■ Exercise brief ■
Scan the lines below for "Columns" and copy the matches.

■ Raw data ■
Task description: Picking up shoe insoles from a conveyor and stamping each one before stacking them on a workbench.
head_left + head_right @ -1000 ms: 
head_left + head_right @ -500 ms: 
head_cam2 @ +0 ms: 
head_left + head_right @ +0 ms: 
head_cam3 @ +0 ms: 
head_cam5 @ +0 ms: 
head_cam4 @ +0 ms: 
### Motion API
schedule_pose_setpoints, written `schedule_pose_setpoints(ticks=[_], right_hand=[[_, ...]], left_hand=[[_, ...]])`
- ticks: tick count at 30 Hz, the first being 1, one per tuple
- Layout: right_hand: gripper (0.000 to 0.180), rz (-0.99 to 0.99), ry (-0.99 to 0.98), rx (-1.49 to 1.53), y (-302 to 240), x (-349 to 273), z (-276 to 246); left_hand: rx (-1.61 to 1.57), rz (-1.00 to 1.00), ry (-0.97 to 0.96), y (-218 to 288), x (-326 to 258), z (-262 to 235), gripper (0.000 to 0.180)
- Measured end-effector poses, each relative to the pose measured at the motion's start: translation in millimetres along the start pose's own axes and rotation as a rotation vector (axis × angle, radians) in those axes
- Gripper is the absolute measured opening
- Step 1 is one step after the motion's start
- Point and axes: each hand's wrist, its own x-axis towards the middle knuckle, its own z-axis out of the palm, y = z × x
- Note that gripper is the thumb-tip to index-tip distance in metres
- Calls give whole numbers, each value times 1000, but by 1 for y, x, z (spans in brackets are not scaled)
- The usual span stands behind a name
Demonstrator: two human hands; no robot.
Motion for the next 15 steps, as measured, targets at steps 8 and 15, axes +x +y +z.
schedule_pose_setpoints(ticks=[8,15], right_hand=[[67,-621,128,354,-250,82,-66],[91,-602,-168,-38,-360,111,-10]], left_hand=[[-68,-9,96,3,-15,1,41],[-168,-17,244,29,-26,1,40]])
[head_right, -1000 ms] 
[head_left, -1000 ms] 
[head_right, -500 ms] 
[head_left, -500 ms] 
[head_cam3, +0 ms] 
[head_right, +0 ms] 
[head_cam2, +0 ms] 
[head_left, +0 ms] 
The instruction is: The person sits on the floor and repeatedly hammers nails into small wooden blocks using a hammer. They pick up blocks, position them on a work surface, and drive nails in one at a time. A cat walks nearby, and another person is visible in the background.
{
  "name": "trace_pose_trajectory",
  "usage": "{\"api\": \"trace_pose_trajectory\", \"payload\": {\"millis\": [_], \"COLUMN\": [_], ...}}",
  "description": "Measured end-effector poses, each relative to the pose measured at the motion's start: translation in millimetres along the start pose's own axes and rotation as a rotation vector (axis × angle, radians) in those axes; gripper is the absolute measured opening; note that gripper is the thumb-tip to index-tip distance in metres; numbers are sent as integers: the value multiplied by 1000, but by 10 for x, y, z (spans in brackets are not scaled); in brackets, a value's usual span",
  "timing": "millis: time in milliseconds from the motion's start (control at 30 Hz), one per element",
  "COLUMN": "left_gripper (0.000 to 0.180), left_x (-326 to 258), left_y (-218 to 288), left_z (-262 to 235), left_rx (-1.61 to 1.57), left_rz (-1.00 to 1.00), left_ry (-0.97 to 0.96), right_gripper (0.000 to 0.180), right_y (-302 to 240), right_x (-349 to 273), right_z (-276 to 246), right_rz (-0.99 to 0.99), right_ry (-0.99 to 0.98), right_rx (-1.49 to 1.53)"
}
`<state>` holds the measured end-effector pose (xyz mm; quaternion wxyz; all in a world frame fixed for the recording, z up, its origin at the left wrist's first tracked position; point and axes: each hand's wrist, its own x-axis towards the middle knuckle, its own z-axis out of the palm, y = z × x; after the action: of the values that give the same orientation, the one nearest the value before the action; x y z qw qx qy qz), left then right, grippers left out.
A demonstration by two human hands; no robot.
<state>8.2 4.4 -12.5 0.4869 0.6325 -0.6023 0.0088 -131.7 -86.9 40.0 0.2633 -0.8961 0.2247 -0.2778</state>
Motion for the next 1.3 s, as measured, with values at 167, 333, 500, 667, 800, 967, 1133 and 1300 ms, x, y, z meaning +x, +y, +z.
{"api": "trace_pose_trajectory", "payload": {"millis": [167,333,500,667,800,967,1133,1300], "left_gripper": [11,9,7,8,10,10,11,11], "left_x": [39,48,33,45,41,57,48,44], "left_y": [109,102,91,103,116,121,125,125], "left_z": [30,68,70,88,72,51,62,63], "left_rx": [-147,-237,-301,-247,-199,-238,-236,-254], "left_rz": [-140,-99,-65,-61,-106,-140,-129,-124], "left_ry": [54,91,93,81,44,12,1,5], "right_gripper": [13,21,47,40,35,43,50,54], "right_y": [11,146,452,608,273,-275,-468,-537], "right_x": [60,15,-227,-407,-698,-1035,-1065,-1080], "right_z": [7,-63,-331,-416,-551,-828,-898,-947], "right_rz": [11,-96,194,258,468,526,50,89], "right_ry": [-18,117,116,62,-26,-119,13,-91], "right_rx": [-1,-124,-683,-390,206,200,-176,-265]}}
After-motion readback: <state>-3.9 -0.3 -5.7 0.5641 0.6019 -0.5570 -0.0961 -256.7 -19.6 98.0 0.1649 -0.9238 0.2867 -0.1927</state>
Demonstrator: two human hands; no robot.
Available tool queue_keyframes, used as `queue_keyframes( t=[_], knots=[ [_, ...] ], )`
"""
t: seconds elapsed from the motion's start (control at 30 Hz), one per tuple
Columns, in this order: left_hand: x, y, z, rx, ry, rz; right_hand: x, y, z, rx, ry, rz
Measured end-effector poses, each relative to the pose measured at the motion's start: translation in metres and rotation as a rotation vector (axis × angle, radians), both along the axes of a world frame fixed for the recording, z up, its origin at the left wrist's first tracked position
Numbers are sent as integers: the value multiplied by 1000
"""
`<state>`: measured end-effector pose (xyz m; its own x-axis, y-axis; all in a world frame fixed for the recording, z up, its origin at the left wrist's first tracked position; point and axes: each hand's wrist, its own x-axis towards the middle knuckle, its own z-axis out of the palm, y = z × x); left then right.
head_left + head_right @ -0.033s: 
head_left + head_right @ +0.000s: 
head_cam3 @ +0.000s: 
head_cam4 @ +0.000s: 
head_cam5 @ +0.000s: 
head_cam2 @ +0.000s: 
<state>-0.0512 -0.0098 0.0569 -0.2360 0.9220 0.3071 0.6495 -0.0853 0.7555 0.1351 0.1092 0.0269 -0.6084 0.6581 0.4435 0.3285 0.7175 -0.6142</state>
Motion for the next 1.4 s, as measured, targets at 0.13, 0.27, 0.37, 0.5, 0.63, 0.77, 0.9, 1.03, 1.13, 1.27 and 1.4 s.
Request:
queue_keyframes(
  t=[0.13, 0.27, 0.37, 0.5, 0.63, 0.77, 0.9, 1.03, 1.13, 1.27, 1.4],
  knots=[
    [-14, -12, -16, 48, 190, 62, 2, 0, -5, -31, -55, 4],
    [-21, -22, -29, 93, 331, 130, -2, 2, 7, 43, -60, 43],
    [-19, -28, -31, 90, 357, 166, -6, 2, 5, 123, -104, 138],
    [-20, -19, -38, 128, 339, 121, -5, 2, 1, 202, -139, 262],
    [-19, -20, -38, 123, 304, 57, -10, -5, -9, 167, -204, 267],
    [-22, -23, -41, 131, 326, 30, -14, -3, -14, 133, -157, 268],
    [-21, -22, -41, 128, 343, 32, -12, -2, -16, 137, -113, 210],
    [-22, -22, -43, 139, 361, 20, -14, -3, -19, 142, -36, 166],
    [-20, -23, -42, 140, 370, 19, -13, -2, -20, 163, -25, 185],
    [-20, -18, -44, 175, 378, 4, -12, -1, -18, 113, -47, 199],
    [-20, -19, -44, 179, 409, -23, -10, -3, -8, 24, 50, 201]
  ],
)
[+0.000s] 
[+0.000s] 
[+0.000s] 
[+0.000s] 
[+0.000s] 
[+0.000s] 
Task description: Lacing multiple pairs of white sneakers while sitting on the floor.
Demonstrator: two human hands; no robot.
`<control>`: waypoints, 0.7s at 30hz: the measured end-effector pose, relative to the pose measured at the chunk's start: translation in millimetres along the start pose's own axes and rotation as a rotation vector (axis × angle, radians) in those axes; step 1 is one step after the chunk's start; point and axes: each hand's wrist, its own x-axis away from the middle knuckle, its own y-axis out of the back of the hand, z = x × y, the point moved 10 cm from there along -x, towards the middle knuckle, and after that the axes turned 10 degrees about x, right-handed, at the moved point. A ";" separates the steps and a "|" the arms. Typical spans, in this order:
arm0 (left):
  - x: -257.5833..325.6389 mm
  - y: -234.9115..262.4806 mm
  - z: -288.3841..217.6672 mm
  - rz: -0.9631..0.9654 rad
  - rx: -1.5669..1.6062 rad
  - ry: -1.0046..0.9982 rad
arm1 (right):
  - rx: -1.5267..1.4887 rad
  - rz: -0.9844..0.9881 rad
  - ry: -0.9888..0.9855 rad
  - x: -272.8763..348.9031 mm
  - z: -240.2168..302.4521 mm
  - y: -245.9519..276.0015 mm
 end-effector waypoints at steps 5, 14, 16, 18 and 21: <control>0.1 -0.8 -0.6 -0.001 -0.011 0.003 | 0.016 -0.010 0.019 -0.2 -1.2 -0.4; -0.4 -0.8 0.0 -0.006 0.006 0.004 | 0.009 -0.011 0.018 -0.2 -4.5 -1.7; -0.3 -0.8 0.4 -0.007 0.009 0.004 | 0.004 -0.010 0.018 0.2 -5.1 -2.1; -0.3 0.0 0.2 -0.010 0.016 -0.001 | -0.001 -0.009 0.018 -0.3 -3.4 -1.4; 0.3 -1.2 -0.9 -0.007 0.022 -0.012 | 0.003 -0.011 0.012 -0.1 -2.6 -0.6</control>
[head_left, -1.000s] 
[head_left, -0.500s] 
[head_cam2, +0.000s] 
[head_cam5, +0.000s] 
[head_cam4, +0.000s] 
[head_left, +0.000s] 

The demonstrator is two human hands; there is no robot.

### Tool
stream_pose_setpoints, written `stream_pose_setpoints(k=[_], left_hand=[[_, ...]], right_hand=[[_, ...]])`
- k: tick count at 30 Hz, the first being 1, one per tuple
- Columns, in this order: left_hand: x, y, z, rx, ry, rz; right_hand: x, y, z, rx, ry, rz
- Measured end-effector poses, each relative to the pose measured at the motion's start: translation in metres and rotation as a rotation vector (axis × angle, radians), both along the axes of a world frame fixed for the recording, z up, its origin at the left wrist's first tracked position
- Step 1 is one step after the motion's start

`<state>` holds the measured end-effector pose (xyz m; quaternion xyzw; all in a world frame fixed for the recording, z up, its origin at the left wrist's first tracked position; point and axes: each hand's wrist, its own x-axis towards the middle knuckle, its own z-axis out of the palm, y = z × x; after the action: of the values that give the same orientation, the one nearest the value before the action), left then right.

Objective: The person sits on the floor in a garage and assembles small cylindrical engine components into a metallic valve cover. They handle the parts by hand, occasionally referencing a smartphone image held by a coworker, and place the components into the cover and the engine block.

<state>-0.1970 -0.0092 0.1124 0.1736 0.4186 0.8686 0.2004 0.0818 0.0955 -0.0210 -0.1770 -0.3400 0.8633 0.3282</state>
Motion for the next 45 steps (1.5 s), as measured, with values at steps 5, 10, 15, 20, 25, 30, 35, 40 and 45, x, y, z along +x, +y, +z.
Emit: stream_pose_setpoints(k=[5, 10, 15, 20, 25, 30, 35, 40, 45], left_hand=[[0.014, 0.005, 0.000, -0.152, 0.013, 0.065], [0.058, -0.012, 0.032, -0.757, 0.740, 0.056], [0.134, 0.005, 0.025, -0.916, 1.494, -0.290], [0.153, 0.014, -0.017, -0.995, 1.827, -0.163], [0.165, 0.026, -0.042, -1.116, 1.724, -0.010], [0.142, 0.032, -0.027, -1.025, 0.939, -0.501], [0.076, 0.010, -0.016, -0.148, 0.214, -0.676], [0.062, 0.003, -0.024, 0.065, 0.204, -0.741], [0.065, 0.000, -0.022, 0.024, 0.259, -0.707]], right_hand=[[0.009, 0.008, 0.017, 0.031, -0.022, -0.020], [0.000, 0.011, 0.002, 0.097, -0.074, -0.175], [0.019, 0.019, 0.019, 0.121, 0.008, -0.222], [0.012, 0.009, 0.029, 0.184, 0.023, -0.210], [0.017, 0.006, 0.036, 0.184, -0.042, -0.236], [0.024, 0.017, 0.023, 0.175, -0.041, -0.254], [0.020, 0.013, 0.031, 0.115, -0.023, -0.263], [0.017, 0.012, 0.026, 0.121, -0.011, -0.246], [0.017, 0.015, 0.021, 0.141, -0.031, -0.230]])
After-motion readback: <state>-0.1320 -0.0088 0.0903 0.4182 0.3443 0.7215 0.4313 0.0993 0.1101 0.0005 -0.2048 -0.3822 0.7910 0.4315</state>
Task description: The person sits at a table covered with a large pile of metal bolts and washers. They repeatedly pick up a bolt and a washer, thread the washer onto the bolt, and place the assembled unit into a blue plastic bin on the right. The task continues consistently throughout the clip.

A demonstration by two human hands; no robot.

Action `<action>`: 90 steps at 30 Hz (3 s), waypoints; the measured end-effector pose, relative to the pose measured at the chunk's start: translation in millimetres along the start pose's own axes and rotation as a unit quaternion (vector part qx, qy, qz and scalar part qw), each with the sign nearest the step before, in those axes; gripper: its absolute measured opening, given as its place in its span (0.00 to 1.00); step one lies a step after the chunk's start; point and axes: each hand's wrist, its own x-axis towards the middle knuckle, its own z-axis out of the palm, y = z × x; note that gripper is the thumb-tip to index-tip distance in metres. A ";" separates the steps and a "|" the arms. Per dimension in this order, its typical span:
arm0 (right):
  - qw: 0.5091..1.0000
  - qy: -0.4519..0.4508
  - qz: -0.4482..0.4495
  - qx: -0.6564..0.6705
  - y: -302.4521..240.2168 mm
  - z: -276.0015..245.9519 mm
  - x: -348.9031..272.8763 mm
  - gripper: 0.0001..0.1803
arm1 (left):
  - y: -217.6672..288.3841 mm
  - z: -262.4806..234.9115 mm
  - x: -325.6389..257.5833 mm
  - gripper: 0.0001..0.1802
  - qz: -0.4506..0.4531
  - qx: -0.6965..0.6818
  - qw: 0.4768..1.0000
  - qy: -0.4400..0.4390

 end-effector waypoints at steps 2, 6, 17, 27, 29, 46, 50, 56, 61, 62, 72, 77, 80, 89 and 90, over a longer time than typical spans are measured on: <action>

■ Written answer ■
Columns, in this order: left_hand: x, y, z, rx, ry, rz; right_hand: x, y, z, rx, ry, rz
- Columns, in this order: left_hand: x, y, z, rx, ry, rz; right_hand: x, y, z, rx, ry, rz

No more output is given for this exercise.